Figure 3.

Spine Ca²⁺ transients in response to backpropagating action potentials. A, backpropagating action potentials are elicited in a transfected CA3 pyramidal cell by somatic current injections. Ca²⁺ transients are simultaneously optically recorded from a single spine with two-photon imaging. B, maximum intensity projection of two-photon image stacks of CA3 pyramidal neuron expressing jRGECO1a and GFP, 8 days after electroporation. Green fluorescence intensity is shown as inverted gray values. The scale bar represents 20 μm (neuron) and 1 μm (single spine). C, decay time measurements after bleaching correction (red trace) for individual experiments (five trials averaged per spine) by single exponential fit. D, decay time constants measured in individual spines in response to 10 backpropagating action potentials of CA3 neurons expressing jRGECO1a (τ_off = 314 ± 49 ms; n = 6 spines); f-RGECO1 (τ_off = 83 ± 17 ms; n = 6 spines); f-RGECO2 (τ_off = 77 ± 13 ms; n = 8 spines); jRCaMP1a (τ_off = 327 ± 49 ms; n = 6 spines); f-RCaMP1 (τ_off = 211 ± 46 ms; n = 6 spines); and f-RCaMP2 (τ_off = 140 ± 34 ms; n = 9 spines).
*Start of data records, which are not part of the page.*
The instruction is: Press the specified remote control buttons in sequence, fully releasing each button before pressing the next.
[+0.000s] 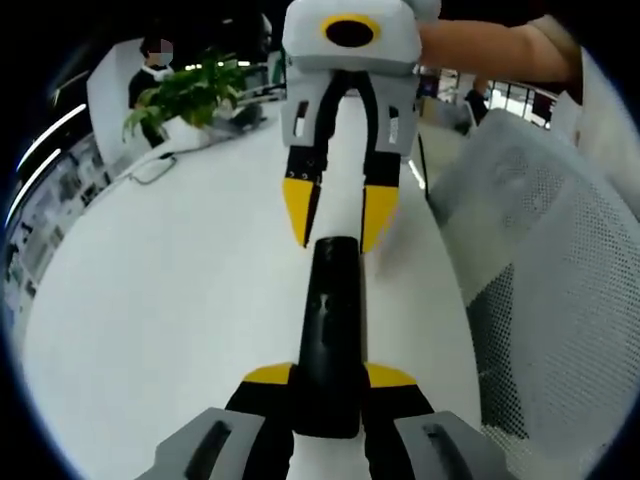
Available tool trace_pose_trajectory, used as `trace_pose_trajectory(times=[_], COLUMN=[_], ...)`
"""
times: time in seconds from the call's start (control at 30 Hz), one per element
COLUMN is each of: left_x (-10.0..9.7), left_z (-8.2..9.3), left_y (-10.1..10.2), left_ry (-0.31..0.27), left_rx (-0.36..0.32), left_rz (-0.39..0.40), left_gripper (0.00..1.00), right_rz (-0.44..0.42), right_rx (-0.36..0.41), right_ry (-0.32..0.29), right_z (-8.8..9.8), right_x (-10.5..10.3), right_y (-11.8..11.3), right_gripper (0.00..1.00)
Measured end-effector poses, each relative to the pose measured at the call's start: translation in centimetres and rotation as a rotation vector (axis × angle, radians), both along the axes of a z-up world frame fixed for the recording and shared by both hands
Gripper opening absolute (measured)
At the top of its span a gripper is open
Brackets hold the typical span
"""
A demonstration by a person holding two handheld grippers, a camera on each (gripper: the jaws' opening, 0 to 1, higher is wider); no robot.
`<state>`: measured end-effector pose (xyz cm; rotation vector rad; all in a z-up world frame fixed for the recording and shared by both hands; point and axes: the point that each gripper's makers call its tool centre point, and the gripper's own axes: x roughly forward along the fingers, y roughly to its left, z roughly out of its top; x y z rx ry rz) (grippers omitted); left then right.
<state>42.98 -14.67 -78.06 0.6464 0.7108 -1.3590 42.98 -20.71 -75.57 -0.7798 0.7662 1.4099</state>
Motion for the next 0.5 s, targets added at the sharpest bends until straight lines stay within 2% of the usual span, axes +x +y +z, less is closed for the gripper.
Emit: trace_pose_trajectory(times=[0.5], left_x=[0.17], left_z=[0.08], left_y=[0.02], left_ry=[-0.001], left_rx=[-0.007], left_rz=[-0.001], left_gripper=[0.24], right_rz=[0.014], right_rx=[-0.029], right_ry=[-0.022], right_z=[0.95], right_x=[0.45], right_y=[-0.92], right_gripper=[0.06])
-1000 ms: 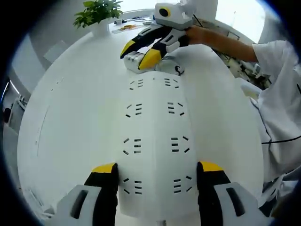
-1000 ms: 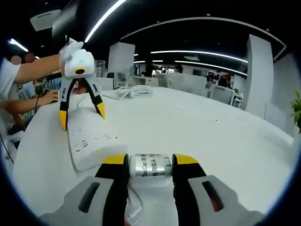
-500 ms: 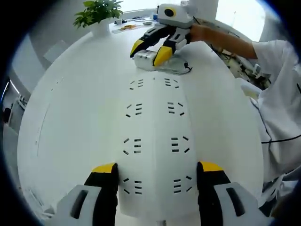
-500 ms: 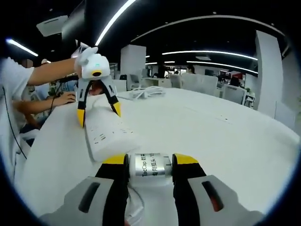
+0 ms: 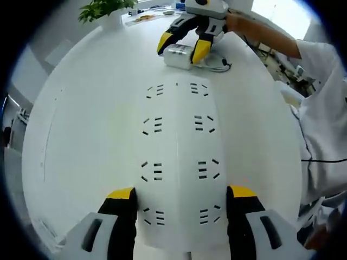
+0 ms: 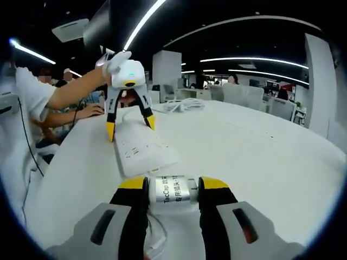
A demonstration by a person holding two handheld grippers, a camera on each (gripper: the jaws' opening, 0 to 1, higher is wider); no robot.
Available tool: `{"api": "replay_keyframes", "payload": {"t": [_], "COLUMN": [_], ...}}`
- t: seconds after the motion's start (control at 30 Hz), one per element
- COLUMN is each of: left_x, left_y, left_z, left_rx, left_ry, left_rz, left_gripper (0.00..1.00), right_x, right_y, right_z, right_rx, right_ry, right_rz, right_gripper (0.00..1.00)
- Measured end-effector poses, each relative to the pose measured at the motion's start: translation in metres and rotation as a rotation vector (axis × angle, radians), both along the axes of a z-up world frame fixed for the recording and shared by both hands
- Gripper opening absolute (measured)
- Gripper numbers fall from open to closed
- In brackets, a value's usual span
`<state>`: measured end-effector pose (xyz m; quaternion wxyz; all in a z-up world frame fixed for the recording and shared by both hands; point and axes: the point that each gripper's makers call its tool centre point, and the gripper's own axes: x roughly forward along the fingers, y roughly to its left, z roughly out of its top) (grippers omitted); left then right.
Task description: Straighten the power strip on the desk, plug the charger into it
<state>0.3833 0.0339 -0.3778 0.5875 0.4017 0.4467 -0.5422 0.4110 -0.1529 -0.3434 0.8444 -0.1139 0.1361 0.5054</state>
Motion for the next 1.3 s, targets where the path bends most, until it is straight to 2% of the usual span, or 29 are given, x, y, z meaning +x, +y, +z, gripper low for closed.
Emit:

The values are expressed as means ± S.E. E, dendritic Ca²⁺ transients in response to 100 backpropagating action potentials at 100 Hz (train duration, 1 s; gray box) measured in the apical dendrite of a CA3 neuron expressing f-RGECO1. The low affinity of f-RGECO1 prevents the signal from reaching a saturating plateau even in response to a train of 100 backpropagating action potentials.